------ Listed entries ------

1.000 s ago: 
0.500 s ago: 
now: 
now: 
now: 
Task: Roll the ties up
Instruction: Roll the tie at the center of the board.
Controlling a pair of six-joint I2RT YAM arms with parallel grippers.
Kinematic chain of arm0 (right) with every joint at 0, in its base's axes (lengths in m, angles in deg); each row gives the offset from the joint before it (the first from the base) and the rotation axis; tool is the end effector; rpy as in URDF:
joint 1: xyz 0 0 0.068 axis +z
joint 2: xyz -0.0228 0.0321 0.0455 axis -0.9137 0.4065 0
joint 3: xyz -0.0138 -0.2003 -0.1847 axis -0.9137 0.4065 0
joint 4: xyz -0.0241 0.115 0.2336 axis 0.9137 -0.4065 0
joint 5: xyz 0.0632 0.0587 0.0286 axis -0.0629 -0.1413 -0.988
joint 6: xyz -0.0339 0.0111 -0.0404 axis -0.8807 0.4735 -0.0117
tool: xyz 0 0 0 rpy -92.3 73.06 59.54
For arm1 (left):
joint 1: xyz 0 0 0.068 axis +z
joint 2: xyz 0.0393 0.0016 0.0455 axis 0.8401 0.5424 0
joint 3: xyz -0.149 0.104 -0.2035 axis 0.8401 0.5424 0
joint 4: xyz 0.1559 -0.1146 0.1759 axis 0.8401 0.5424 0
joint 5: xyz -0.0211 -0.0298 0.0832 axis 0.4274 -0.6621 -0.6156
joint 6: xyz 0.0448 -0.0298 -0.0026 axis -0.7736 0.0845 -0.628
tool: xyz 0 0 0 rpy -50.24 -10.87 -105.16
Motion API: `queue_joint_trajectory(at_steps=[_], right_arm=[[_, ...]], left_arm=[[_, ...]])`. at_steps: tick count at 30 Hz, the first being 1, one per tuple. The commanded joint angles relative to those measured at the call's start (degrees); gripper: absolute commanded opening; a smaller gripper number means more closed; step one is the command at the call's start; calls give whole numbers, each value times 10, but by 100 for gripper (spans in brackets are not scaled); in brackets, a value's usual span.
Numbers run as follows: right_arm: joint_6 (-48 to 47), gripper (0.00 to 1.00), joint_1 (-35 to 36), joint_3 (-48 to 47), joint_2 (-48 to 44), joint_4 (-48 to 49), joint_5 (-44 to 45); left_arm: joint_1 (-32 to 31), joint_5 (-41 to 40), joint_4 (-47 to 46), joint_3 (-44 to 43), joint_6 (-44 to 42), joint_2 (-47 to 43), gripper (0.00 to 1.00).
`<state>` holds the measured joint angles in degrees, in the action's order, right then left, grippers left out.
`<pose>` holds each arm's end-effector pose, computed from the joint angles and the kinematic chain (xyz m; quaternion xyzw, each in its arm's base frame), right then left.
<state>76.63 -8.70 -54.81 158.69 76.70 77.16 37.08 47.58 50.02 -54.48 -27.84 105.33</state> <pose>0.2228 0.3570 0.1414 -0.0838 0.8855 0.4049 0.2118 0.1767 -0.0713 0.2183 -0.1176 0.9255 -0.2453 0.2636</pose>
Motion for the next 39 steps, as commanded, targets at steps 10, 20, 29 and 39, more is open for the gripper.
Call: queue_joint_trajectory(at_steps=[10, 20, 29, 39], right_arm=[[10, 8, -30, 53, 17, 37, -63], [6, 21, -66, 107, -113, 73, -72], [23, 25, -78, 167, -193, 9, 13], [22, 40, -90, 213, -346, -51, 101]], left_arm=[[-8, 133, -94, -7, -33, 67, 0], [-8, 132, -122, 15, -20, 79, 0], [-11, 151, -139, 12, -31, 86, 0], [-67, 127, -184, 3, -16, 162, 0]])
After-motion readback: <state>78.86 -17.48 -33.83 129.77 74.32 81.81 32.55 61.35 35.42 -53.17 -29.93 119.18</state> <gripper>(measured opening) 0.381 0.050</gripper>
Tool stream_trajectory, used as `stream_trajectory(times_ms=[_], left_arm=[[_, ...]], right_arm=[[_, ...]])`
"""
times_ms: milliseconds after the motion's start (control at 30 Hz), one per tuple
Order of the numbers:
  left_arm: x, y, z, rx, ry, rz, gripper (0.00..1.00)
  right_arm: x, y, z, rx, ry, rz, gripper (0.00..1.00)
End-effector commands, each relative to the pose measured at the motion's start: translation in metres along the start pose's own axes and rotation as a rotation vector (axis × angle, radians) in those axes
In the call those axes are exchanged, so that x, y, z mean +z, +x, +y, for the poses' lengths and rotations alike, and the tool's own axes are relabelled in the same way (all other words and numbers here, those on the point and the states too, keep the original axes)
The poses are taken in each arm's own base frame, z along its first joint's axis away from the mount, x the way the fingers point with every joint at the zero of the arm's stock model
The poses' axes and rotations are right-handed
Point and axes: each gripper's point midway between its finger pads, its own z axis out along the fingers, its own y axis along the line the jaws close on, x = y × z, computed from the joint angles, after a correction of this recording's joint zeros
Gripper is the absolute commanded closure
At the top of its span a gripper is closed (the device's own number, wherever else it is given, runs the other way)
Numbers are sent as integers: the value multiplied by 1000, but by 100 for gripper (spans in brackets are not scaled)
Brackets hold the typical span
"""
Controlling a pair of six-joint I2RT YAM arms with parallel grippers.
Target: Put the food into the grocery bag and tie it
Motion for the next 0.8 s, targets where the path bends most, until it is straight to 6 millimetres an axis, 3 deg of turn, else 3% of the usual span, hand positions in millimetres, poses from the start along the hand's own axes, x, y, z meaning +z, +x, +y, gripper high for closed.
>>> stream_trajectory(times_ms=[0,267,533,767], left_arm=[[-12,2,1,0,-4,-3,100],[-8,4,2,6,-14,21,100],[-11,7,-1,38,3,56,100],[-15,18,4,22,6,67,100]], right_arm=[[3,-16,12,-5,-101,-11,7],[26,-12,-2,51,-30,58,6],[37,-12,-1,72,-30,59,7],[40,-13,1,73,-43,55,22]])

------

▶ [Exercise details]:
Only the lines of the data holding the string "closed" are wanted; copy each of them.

▶ [Response]:
Motion API: `queue_joint_trajectory(at_steps=[_], right_arm=[[_, ...]], left_arm=[[_, ...]])`. at_steps: tick count at 30 Hz, the first being 1, one per tuple. The commanded joint angles relative to those measured at the call's start (degrees); gripper: absolute commanded opening; a smaller gripper number means more closed; step one is the command at the call's start; calls give whole numbers, each value times 10, but by 100 for gripper (spans in brackets are not scaled); in brackets, a value's usual span.
At the top of its span a gripper is closed (the device's own number, wherever else it is given, runs the other way)
Motion for the next 0.8 s, targets where the path bends most, until it is straight to 6 millimetres an axis, 3 deg of turn, else 3% of the usual span, hand positions in millimetres, poses from the start along the hand's own axes, x, y, z meaning +z, +x, +y, gripper high for closed.

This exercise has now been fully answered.